About ten years ago, in the boom years of 3D geodata visualization, expensive expert systems appeared. Systems as the costly LandeXplorer, developed by 3DGeo in Potsdam, later acquired by Autocad, were developed to visualize the z-dimension of geodata. Proprietary Arc Scene could be used, though Arc Scene was not as powerful as LandXplorer, but quite OK, unlikely users needed a license from ESRI.
Open source alternatives
Only a few open source alternatives existed. Paraview should be mentioned . Paraview, which I used to map soil contamination, improved a lot and nowadays it´s worth a look. Nviz, a GRASS GIS module for 3D could be used and Fledermaus, a system for the 4-dimensional rendering of geodata were alternatives.
All in all visualizing the third dimension was not affordable or a pain in the ass (sorry for the hard words).

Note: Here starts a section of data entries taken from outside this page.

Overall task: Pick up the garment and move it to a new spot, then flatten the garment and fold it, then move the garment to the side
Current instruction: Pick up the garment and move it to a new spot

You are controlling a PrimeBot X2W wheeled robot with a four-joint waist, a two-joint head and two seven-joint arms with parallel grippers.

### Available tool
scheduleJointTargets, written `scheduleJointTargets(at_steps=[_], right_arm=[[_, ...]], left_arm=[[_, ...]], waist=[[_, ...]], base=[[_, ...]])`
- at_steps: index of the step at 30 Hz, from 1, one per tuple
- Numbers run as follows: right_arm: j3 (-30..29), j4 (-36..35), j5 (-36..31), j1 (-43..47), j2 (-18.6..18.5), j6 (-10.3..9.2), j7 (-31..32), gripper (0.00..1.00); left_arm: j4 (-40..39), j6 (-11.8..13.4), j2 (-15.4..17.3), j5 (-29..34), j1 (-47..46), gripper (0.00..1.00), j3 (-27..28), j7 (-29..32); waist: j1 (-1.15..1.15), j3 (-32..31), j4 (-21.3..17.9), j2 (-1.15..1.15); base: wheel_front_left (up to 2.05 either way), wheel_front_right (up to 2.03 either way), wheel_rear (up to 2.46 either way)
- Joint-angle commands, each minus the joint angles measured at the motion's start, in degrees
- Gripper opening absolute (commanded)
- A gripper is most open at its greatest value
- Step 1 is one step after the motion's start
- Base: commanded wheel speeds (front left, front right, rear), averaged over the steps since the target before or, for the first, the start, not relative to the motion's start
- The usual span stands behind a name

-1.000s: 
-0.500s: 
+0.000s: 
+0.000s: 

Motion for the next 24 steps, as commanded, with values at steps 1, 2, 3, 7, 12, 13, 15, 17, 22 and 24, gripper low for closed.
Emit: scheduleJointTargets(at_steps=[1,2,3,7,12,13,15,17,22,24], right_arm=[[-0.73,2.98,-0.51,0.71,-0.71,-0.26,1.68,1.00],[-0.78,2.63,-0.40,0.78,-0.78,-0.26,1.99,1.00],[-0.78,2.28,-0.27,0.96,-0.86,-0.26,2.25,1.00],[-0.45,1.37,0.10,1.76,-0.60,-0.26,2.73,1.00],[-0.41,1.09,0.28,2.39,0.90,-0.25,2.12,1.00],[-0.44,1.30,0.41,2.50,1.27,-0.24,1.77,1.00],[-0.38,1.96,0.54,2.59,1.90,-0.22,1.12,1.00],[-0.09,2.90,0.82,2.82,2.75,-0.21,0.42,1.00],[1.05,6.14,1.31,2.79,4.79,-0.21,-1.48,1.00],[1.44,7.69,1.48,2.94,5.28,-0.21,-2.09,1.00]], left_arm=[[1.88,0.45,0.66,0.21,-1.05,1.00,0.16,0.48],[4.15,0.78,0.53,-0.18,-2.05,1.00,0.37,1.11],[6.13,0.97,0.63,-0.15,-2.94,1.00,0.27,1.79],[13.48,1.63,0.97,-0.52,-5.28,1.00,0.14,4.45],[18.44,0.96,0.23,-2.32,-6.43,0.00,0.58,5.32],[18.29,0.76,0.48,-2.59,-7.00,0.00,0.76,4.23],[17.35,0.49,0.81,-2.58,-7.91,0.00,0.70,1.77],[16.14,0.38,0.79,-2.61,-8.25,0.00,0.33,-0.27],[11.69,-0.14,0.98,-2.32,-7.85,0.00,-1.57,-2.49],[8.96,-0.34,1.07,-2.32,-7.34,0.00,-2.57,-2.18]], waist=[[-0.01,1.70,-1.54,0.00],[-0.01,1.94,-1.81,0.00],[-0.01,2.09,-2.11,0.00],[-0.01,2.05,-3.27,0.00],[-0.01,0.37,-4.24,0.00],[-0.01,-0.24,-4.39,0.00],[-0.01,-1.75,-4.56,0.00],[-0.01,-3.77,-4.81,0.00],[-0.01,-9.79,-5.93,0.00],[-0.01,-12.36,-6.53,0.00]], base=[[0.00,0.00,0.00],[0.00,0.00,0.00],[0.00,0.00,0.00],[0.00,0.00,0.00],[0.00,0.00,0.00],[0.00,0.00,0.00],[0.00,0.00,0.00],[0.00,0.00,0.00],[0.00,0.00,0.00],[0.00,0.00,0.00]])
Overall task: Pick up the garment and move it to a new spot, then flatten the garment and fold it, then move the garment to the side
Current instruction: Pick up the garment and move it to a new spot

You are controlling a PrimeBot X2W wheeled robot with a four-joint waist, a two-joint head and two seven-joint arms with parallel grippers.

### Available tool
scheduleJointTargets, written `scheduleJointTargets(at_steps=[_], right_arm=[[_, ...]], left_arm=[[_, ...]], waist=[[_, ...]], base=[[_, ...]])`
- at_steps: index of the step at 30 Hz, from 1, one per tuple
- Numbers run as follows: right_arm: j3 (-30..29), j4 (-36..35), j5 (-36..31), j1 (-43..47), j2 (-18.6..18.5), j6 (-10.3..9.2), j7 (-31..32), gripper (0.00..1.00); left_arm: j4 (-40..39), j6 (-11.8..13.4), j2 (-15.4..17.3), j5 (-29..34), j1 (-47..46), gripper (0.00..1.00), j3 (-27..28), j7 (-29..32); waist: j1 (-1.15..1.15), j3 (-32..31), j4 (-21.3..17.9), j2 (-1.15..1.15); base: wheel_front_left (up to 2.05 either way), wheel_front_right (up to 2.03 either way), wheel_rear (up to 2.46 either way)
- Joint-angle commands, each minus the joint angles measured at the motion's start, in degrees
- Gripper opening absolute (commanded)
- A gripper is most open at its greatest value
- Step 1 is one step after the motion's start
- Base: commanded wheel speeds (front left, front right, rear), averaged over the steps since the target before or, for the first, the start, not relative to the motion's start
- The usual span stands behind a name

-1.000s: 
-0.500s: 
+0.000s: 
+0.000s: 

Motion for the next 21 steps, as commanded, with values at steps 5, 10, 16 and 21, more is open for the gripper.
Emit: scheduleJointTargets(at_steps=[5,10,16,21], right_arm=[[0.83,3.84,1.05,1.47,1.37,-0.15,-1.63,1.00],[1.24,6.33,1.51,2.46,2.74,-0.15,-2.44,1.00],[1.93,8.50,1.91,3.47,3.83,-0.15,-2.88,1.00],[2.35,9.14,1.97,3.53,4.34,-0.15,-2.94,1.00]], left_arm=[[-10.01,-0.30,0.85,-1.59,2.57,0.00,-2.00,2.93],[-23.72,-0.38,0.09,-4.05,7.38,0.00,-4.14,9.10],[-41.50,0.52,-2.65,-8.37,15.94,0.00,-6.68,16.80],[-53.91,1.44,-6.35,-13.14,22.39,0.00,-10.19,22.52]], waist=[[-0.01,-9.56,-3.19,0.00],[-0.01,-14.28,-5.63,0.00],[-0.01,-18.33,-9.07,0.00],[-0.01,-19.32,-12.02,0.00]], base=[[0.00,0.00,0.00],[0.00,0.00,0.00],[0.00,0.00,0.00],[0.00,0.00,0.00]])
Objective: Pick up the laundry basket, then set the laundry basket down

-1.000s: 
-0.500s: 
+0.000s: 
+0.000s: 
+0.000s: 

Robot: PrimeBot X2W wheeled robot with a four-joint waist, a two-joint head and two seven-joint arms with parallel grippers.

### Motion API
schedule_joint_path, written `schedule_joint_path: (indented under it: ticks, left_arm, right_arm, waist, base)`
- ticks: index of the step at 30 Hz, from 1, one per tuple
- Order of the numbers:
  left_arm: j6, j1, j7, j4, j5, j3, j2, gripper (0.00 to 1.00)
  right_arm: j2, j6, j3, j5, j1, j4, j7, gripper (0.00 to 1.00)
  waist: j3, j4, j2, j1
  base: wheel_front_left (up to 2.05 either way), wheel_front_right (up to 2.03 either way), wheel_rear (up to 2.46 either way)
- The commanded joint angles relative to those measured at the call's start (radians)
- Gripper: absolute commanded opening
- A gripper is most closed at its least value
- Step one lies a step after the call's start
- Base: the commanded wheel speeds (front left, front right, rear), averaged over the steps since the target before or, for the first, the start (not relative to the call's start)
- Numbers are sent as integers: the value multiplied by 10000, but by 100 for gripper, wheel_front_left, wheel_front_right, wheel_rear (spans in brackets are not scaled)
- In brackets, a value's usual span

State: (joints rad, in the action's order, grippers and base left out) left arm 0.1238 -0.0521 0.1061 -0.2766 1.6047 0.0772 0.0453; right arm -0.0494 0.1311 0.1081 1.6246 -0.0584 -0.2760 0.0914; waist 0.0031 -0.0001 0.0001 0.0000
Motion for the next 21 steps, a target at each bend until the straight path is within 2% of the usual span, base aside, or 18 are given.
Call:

A plugin for QGIS was developed, to use three.js within QGIS: http://qgis2threejs.readthedocs.io/
QGIS2three.js provides a powerful, extremely versatile tool for a visualization of z-dimensional data within web browsers.
Even quadtrees can be built for data compression purposes. So the plugin gives the user a powerful open source tool, for developing all kind of 3D (geo-)data visualization usable within web browsers.
If you plan to do some 3D mapping of geodata for the web, my recommendation is, take a look on QGIS2Three.js.